Data excerpts
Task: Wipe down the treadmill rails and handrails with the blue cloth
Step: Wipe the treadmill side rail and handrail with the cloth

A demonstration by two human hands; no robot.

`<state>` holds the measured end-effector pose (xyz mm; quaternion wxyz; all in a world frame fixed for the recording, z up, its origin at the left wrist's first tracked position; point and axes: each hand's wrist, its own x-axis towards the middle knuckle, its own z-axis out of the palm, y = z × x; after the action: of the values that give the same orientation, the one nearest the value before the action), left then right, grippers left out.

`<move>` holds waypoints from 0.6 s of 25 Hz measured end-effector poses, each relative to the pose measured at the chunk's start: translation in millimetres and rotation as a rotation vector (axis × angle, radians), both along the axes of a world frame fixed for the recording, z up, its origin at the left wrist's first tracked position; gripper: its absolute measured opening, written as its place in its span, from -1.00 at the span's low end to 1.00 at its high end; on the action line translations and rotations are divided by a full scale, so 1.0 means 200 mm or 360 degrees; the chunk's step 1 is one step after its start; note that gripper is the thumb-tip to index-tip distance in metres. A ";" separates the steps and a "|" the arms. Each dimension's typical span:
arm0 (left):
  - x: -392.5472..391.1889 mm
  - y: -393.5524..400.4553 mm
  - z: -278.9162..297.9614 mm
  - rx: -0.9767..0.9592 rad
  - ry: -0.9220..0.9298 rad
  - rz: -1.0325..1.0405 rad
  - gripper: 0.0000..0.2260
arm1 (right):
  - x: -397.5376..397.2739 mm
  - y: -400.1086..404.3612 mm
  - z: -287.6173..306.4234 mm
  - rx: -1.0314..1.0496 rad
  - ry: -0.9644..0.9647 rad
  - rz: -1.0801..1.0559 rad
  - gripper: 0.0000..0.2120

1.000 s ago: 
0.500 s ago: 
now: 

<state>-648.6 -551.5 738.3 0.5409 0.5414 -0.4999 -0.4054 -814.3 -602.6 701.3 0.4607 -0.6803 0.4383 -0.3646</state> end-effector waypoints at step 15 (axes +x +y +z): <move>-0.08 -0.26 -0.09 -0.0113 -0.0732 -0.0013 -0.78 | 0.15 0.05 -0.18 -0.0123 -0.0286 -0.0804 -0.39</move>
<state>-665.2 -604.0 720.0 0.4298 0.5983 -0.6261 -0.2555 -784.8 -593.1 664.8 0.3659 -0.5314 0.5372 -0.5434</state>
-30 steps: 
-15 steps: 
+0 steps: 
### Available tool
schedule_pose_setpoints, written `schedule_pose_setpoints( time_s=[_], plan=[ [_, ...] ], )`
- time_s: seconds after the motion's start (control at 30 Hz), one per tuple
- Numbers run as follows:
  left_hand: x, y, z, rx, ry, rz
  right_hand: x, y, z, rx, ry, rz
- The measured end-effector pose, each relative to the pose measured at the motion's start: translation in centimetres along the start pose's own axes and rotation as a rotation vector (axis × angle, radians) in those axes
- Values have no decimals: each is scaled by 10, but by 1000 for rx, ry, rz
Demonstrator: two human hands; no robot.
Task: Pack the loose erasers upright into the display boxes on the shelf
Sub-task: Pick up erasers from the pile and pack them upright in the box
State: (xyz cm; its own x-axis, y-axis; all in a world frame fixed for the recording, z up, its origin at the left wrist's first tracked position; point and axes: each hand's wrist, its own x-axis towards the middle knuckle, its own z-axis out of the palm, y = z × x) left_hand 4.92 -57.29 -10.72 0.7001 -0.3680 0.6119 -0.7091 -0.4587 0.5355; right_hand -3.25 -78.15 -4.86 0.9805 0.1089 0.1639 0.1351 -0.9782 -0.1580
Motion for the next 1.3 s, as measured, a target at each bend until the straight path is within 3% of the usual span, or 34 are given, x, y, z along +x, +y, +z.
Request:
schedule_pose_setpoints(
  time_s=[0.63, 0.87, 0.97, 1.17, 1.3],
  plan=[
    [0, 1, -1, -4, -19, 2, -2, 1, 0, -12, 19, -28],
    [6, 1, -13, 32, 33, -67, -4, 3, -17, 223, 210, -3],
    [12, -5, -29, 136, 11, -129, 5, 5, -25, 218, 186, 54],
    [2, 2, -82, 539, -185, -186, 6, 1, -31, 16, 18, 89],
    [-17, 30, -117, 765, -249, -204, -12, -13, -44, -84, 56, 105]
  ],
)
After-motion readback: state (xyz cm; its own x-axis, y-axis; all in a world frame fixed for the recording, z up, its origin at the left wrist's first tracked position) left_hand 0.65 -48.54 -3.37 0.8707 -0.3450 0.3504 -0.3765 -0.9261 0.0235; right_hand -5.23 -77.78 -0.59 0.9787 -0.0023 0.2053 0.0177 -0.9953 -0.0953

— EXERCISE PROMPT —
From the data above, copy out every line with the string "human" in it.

— TASK RESULT —
A demonstration by two human hands; no robot.
Demonstrator: two human hands; no robot.

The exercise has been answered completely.